[Task to carry out]
Both the line below containing "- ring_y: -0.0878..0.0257" and the line containing "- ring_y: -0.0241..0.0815", along with every line between them, should be repeated exactly; no other line belongs in the answer.

Segment Start: Stored data

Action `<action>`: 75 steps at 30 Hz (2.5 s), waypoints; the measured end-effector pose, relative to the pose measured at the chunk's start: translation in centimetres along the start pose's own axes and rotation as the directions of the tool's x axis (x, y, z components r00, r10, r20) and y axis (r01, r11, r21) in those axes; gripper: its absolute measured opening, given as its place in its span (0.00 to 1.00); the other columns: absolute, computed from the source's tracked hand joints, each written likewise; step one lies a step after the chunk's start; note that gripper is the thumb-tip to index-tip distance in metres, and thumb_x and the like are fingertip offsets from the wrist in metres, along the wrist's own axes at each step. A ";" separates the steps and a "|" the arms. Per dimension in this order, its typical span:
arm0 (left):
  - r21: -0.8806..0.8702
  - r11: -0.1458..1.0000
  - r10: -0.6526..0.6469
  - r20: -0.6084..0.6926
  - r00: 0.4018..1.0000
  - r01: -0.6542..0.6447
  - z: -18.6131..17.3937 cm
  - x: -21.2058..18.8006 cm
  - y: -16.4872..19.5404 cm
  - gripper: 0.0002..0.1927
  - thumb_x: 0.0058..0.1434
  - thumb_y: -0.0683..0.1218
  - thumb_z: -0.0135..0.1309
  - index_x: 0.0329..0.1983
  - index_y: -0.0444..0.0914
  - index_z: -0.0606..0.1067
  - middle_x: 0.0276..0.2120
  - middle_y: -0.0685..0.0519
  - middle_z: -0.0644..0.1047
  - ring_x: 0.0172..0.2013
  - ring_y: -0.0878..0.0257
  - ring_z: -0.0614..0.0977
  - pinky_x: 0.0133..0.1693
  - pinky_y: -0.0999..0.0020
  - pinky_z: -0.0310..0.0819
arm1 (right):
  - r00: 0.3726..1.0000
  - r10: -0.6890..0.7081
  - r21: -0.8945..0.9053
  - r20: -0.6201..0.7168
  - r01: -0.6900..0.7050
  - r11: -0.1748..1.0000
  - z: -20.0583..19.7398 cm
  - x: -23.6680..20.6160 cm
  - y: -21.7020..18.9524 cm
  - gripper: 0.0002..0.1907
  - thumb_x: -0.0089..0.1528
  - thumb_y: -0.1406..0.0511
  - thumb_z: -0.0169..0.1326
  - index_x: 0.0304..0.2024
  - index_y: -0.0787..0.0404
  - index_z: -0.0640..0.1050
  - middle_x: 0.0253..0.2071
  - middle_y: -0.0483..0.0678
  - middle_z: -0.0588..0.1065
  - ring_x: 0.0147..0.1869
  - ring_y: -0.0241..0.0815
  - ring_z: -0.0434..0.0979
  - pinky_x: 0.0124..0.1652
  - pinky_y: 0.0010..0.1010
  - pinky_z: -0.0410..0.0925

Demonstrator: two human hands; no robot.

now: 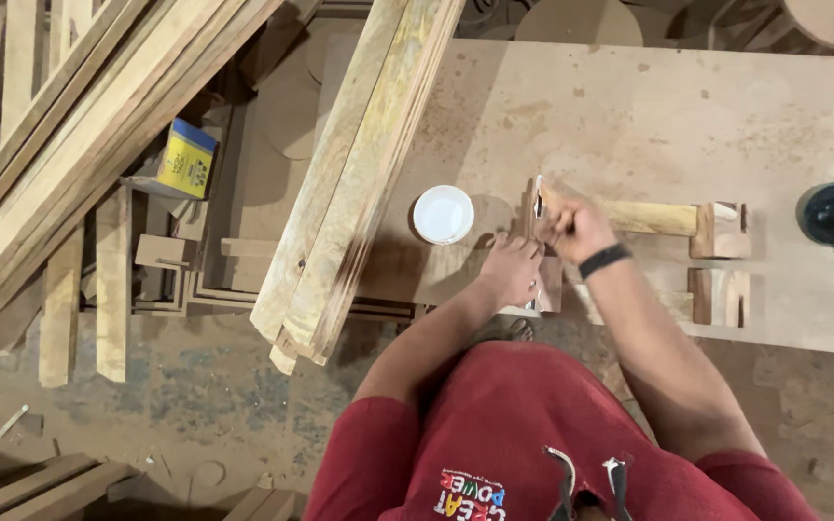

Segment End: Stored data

[Solution for this problem]
  - ring_y: -0.0878..0.0257
  - ring_z: -0.0614..0.0977
  - pinky_x: 0.0133..0.1693
  - pinky_y: -0.0999..0.0020
  - pinky_z: -0.0310..0.0819
arm1 (right):
  - r00: 0.3726..1.0000
  - r10: -0.6890..0.7081
  - r21: -0.8945..0.9053
  - r20: -0.6201..0.7168
  - r01: -0.6900..0.7050
  - r11: -0.1748..1.0000
  - z: -20.0583..19.7398 cm
  - x: -23.6680..20.6160 cm
  - y: -21.7020..18.9524 cm
  - gripper: 0.0002..0.1907
  - thumb_x: -0.0089..0.1528
  - thumb_y: -0.1406..0.0511
  - thumb_z: -0.0169..0.1326
  - index_x: 0.0304..0.2024
  - index_y: -0.0787..0.0404
  - index_z: -0.0640..0.1050
  - middle_x: 0.0253..0.2071
  - middle_y: -0.0483..0.0678
  - middle_z: -0.0588..0.1065
  - ring_x: 0.0147..0.1869
  - ring_y: -0.0241..0.0815

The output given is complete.